▶ Task brief: Every line below that holds the string "upward" should be copied out.

▶ Given records:
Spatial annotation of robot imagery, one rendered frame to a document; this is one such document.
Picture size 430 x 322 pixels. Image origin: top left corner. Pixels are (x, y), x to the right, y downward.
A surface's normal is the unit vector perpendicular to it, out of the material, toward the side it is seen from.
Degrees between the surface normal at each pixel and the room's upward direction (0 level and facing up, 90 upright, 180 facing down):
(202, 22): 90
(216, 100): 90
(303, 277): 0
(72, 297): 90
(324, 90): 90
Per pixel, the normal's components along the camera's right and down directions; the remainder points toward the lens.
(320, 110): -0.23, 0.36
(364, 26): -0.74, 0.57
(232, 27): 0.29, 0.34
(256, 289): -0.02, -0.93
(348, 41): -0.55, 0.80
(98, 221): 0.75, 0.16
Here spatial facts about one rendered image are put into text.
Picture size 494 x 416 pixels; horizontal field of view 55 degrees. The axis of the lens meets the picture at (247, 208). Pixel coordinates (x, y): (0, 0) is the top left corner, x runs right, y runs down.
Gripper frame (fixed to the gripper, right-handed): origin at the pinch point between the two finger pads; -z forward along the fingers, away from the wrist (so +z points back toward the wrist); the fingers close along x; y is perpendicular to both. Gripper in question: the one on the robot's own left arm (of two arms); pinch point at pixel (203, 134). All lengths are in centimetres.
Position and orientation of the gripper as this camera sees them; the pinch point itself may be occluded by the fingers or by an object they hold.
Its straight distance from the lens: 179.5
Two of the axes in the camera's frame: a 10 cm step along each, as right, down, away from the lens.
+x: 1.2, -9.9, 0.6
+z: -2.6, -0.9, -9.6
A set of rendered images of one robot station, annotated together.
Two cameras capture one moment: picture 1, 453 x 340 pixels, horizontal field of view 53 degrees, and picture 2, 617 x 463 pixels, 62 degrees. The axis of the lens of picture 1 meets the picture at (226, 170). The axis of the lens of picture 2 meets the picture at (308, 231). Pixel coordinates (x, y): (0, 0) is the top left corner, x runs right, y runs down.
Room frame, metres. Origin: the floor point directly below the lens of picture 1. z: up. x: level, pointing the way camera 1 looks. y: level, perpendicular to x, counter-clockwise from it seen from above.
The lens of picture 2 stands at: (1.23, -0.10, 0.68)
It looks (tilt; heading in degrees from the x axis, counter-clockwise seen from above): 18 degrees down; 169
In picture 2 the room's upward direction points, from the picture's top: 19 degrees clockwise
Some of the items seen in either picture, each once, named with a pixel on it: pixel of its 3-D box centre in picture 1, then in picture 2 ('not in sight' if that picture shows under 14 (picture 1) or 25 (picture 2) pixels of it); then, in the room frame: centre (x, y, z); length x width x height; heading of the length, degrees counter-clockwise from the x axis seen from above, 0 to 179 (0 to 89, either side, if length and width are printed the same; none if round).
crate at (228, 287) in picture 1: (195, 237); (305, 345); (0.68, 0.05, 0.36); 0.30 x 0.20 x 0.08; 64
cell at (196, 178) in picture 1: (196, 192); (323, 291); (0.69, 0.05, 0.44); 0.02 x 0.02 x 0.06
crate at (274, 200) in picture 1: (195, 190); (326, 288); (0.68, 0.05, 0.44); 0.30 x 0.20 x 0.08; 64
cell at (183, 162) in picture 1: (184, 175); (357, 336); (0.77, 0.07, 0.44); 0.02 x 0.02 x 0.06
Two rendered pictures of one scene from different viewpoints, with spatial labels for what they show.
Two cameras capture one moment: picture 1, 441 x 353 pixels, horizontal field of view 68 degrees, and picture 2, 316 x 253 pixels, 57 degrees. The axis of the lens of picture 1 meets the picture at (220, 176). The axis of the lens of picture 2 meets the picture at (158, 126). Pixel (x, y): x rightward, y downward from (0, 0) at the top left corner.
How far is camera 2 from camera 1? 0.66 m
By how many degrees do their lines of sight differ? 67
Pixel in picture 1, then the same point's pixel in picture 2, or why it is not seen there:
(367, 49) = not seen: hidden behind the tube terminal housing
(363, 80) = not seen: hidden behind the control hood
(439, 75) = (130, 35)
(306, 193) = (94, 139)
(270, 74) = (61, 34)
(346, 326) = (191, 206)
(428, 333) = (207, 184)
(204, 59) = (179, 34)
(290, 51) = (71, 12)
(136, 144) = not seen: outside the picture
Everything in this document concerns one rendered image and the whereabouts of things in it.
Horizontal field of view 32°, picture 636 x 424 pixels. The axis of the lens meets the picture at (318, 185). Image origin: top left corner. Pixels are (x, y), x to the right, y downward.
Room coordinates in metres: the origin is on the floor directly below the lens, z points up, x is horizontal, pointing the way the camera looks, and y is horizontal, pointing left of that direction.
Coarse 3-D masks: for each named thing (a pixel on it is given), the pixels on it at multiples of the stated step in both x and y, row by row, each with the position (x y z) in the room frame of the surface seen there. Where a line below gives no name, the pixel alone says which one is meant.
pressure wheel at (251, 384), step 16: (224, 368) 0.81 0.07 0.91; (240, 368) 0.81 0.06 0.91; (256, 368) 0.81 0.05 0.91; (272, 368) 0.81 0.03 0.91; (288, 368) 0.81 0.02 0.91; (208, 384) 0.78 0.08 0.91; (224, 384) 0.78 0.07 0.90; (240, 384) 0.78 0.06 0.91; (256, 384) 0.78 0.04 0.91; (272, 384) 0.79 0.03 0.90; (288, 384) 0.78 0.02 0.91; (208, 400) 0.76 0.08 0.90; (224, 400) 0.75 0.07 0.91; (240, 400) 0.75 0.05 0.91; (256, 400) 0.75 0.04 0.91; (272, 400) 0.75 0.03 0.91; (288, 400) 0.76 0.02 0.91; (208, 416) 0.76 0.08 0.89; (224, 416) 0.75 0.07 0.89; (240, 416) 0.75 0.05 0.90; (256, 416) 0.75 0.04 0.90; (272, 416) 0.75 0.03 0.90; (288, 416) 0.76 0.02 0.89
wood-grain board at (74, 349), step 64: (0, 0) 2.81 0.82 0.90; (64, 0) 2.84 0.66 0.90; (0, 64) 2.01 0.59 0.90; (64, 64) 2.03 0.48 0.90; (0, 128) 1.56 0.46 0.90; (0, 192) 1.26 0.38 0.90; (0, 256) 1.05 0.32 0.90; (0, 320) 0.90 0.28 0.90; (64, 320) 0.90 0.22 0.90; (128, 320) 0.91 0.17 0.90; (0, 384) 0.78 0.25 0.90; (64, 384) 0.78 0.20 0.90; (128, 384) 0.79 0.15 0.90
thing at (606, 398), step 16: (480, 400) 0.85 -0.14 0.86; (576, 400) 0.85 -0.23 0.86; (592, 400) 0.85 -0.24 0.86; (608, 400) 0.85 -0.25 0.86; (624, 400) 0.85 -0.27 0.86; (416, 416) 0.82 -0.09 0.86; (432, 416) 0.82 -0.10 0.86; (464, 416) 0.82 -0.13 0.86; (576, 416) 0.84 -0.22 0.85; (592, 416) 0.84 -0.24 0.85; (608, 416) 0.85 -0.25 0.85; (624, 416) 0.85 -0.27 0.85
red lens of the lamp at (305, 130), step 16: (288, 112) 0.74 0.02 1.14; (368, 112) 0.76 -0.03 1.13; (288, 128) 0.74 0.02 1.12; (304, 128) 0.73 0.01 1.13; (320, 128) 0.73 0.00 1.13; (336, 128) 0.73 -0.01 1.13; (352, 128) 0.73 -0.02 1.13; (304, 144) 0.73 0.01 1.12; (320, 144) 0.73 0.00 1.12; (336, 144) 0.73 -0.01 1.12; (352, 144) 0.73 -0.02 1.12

▶ Solution:
Degrees between the surface normal at each pixel and the room's upward direction (0 level and facing up, 90 upright, 180 facing down):
In picture 2 the room's upward direction points, from the picture's top: 19 degrees clockwise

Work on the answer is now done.